If the strike movement is to start again and win this time, the struggle of young doctors needs solidarity from the nurses, paramedics and the rest of the labour movement.

In these circumstances, it is important that doctors make contacts with trade unions, students, lawyers and working class and poor communities to give them a real understanding of what they are fighting for.

The “Revolutionary Socialist Movement”, the Pakistani section of the League for the Fifth International, stands solidly with the movement even though we get criticism from many of the left for this position. Doctors, they claim, are highly paid and we should “side with the poor patients”. We think this is a complete capitulation to the hegemony of neo-liberal ideology. The struggle is not between doctors and patients, it is between the doctors and the government – and any leftist should understand which side they are on in that struggle! Or should we oppose every struggle and strike that affects the ordinary people? Should we oppose railway workers who strike? Or strikes in the Water and Power Development Authority (WAPDA) and other service sectors? No! Revolutionary socialists have to stand with these workers’ struggles that are erupting due to the crisis of the system. They have to point out that the rich, the corrupt politicians and military must be made to pay and that the interests of the service workers (including doctors) and those of the service users are one.

We demand:

– a proper career structure for the young doctors

– a rise in the health budget by 8 percent in order to improve wages and the whole health system

– free public health care for all – paid for by taxing the rich, the profits, income and wealth of big capitalists and landowners.
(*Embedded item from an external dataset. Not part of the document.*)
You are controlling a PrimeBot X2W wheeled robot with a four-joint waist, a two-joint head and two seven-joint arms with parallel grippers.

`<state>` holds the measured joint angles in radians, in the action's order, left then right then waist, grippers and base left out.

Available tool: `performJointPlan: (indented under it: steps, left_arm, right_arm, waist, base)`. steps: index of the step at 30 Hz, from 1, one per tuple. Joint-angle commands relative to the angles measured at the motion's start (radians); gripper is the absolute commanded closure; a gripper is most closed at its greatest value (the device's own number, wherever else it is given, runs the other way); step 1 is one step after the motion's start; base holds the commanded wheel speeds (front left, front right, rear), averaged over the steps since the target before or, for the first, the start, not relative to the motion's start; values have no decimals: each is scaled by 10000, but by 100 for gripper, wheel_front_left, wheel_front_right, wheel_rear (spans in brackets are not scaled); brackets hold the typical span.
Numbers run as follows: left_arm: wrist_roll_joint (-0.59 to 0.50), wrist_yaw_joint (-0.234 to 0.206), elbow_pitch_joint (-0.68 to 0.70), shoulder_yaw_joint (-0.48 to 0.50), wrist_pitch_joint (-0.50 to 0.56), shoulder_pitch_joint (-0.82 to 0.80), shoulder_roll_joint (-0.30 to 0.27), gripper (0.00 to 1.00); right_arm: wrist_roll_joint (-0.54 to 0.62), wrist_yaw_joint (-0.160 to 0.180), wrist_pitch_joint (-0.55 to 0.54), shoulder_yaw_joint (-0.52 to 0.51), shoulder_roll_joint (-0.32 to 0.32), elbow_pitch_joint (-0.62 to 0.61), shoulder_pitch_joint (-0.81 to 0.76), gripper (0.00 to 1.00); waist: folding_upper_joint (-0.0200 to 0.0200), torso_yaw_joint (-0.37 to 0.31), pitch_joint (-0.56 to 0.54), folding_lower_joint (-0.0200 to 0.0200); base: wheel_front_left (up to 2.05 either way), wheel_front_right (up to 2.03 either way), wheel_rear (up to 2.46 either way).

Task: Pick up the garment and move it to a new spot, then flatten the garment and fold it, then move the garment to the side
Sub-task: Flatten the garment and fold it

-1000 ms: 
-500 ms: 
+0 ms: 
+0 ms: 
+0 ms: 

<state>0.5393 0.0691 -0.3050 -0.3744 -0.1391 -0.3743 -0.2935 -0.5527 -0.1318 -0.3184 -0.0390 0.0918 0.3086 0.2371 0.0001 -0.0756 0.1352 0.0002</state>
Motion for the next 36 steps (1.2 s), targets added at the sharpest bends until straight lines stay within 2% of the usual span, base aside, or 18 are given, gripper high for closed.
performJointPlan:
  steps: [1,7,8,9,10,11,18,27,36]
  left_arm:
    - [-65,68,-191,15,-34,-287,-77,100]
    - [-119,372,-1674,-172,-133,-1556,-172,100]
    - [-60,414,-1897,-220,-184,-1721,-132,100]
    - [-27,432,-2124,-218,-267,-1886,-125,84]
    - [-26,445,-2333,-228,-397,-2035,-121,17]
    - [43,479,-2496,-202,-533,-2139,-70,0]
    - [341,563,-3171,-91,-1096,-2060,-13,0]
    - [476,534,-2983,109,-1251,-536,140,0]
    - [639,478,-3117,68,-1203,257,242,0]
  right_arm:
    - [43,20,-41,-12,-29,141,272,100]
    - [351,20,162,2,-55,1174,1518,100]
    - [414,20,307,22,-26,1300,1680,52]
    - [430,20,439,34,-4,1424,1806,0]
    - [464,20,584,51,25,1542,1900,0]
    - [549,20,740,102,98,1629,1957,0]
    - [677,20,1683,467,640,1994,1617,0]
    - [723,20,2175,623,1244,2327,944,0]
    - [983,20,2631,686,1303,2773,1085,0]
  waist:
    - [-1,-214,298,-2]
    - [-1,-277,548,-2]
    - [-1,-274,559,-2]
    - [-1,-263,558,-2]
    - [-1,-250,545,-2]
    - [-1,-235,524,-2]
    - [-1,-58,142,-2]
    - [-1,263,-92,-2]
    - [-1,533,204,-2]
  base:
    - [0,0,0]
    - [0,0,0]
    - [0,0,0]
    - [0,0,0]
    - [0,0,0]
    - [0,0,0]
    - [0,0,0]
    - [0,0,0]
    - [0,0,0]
– open the books and contracts between drug companies, hospitals and state authorities to workers’ inspection. The health sector to be reorganised and run under workers’ control.

In order to win the demands, we need an indefinite strike in the heath sector. Of course, this could also include providing emergency care during the struggle, but this should be organised under control of the striking workers, in close co-operation with the patients.

In order to prevent the isolation of the junior doctors’ struggles, we call on all trade unions in the workplaces to join the fight. We argue for mass workplace meetings, including all employed – doctors, nurses and all other staff, including all the different unions, unionised and non-unionised workers. These assemblies should elect strike committees, which need to be co-ordinated throughout the country.

As the ruling of the high court demonstrated, all institutions of the state are used against the strikes. The whole labour movement must join in the struggle, to demand the dropping of all charges against the doctors and to fight for an end to all restrictions on the right to strike.